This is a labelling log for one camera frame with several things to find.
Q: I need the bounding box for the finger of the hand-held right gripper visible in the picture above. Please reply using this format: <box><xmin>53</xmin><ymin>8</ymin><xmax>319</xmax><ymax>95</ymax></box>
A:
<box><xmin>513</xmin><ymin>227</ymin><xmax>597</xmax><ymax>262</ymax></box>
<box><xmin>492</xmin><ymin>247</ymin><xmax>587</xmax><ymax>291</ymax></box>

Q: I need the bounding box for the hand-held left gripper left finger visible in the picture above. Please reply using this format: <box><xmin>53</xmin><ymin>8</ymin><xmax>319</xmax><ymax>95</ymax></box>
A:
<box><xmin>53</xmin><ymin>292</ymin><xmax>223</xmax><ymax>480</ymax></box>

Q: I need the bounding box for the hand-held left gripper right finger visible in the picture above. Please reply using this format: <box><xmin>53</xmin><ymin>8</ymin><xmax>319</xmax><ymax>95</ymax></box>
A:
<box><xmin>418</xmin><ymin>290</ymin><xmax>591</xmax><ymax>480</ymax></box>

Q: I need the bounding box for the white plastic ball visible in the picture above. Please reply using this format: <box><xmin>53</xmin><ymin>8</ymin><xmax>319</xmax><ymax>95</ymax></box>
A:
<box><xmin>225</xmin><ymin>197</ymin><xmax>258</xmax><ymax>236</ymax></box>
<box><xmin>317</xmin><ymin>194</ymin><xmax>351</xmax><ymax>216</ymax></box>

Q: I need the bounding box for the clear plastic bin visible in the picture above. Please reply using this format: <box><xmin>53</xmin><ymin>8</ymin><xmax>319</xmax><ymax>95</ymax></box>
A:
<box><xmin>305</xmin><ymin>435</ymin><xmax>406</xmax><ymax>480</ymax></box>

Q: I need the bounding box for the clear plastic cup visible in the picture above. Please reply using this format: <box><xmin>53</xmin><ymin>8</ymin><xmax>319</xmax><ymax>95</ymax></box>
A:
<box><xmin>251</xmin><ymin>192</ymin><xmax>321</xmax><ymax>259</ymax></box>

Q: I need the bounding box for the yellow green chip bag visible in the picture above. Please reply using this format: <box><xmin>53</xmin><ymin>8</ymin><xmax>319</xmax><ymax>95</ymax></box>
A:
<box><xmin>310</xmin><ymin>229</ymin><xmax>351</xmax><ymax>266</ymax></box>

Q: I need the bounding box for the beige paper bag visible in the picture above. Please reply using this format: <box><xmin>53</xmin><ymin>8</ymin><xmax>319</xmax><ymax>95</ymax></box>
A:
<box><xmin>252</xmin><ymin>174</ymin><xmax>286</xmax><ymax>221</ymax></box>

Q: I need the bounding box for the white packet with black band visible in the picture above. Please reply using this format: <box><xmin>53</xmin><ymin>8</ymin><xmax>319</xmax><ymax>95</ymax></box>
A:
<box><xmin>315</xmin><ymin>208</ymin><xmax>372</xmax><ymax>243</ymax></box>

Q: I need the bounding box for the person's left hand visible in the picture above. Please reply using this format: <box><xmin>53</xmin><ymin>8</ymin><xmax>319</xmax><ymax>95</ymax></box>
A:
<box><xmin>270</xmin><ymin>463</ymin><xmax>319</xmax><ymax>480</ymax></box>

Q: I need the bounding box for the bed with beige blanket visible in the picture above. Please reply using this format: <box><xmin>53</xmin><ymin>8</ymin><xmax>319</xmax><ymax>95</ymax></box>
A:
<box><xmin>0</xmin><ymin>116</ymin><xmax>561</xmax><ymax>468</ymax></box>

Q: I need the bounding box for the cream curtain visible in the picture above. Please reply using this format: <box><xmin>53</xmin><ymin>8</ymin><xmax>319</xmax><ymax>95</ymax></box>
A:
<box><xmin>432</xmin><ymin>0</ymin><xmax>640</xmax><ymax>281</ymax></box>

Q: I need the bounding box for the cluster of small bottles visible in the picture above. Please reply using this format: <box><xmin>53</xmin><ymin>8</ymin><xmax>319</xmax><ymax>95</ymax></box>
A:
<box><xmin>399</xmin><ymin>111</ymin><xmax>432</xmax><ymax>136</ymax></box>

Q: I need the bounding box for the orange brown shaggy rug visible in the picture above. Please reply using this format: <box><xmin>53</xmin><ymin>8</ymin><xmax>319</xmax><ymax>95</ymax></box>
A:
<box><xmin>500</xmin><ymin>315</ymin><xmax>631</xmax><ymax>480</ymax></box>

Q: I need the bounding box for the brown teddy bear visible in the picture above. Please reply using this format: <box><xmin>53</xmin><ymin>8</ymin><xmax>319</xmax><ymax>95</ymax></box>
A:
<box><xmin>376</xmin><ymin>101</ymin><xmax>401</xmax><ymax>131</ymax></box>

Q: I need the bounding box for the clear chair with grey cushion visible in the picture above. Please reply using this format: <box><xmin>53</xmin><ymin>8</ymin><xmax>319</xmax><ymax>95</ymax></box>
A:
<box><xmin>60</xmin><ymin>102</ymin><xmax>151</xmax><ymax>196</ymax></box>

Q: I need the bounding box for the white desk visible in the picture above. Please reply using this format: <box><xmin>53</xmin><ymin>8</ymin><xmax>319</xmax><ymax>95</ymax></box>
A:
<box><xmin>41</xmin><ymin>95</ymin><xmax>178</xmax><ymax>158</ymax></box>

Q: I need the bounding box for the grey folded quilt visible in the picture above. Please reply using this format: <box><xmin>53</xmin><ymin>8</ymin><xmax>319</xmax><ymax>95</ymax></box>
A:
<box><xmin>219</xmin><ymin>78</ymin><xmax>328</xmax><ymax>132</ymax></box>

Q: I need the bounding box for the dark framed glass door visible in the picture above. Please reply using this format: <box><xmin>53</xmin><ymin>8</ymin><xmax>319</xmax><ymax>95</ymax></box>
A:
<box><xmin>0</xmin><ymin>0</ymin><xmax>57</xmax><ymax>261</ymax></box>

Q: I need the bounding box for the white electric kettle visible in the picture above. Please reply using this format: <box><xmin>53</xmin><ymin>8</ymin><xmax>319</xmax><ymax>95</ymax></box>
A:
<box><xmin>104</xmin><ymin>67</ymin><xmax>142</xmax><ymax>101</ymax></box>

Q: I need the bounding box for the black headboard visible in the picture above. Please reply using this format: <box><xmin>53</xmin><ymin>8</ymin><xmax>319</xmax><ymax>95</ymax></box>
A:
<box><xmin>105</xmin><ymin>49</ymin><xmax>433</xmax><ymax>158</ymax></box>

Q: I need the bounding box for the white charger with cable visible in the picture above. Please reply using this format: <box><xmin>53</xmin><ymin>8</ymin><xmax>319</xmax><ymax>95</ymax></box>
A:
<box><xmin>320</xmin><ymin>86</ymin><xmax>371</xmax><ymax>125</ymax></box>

▶ **TASK BRIEF**:
Please give the number of lines with "plastic" in the entries above, and write no other text.

▶ **TASK SOLUTION**:
3